Karl Eduard Aeschlimann (17 February 1808 in Burgdorf – 4 April 1893 in Yalta) was a Swiss architect. He was a court architect of the Russian royal family.

Aeschlimann was a son of the potter Johann Heinrich Aeschlimann and his wife Marie. He attended the Burgerschulen in Burgdorf and the Académie des Beaux-Arts in Paris, and worked as assistant to architects in the city of Bern. In 1828, he traveled to the Black Sea and ended up in Crimea. He was a traveling companion of the Spanish Count Orlando de la Blanca. Between about 1830 to 1860 he worked as court architect of the Russian royal family on the south coast of Crimea, especially in the district of Greater Yalta. For this area, he created a general plan and designed a number of private and public buildings, including the first hotel of Yalta.
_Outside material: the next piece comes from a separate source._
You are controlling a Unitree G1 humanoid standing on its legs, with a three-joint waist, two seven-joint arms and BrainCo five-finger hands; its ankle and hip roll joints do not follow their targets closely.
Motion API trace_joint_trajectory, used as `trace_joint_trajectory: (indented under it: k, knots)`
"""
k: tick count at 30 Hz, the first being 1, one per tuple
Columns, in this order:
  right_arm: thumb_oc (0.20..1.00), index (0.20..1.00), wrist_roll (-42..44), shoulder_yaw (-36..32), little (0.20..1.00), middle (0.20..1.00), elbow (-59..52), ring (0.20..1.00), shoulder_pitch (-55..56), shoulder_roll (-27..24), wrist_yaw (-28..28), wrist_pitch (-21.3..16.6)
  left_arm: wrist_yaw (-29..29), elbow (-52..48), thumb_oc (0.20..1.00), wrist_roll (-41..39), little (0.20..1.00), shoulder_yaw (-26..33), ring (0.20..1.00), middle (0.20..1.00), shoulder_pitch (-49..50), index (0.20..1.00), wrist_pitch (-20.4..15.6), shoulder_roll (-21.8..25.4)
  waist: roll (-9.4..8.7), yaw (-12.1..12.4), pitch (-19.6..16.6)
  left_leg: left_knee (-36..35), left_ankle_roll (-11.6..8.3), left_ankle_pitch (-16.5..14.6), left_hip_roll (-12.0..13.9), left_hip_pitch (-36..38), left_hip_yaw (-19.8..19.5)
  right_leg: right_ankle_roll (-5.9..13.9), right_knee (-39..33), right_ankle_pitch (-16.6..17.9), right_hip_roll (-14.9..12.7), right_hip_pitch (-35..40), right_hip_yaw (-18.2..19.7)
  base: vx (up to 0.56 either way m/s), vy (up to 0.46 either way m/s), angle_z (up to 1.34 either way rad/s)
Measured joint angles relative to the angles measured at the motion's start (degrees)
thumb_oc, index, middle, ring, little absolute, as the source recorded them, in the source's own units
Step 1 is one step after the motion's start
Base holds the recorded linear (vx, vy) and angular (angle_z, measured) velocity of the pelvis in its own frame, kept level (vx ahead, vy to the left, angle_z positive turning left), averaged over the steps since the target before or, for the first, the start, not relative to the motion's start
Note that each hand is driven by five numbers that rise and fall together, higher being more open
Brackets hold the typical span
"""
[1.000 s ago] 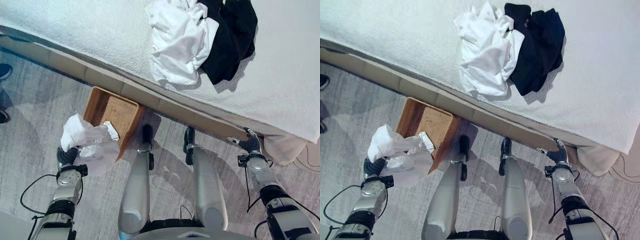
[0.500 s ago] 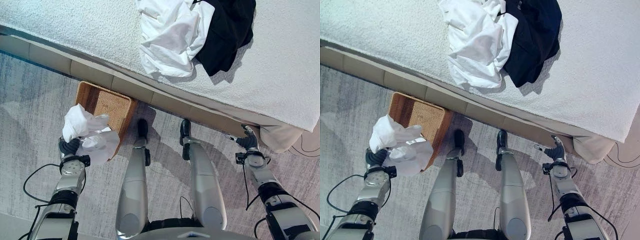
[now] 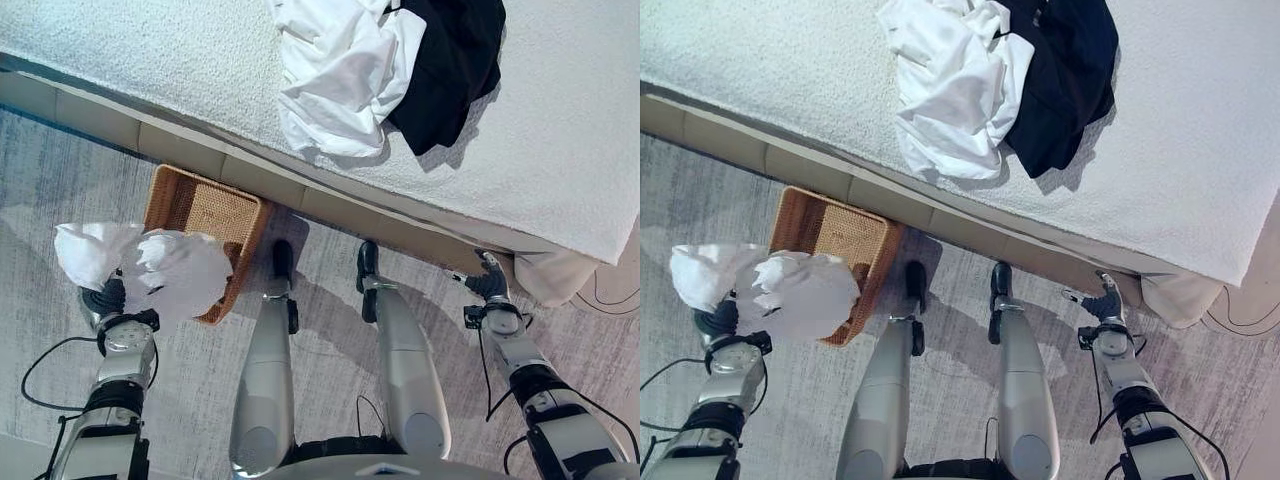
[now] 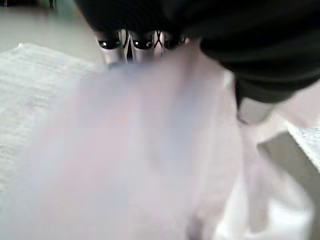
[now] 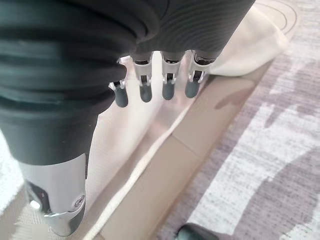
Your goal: Pick up clothes into the bucket
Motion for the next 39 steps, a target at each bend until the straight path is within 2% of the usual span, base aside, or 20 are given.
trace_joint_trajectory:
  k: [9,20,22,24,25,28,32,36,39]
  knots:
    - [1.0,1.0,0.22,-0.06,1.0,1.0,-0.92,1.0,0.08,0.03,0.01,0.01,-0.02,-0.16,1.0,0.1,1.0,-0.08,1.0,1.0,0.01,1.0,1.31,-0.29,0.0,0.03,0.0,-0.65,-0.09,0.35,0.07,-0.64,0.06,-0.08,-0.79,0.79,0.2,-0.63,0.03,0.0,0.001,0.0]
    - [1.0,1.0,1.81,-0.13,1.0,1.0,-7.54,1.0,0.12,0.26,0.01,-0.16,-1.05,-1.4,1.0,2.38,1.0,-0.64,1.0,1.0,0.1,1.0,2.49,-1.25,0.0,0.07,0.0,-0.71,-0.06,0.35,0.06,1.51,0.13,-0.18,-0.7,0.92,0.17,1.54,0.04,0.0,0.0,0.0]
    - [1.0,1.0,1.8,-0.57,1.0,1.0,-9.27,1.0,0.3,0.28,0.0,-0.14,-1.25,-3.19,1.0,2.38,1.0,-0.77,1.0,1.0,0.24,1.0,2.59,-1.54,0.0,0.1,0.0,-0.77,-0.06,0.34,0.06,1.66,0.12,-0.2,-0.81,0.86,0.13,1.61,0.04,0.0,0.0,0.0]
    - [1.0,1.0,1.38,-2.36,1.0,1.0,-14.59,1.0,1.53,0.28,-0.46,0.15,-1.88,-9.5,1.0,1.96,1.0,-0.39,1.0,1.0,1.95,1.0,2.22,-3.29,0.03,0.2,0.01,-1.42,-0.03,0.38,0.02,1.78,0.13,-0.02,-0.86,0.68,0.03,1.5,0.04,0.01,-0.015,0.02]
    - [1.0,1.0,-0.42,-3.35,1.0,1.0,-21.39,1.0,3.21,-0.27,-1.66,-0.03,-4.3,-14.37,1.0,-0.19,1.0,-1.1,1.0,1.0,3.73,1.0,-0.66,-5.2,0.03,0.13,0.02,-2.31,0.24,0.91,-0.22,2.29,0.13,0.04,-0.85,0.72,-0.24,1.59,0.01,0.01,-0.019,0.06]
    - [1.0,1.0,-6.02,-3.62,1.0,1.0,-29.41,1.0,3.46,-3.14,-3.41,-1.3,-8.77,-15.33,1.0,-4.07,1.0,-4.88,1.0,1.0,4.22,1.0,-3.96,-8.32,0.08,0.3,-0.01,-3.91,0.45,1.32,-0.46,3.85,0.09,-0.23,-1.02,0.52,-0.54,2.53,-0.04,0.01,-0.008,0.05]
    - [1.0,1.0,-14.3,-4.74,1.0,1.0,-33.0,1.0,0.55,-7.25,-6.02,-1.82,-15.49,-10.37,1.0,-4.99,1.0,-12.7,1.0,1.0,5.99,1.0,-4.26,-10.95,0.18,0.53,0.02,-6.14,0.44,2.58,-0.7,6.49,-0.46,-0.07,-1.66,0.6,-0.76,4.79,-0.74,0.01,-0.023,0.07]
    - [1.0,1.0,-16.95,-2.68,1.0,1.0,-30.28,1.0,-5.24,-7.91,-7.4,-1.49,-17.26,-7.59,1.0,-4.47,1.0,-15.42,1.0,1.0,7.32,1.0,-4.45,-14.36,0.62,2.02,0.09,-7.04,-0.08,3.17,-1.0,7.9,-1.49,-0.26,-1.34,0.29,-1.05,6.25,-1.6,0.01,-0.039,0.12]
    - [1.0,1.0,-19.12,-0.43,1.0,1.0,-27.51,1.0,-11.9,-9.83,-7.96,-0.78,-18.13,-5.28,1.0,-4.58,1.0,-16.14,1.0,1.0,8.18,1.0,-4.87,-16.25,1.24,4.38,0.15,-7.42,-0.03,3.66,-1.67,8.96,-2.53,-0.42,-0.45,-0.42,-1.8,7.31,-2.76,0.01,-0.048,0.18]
Aeshlimann was involved in construction of the castle in Alupka for the Vorontsov family.

Aeschlimann married Elisa Maurer, a daughter of Johann Jakob Maurer-Fischer of Schaffhausen, in Simferopol in 1836 and was knighted in 1850.

== Literature ==
- Helena A. Aeschlimann: Die Burgdorfer Familie Aeschlimann in Russland. In: Burgdorfer Jahrbuch, 60 (1993), S. 59–89.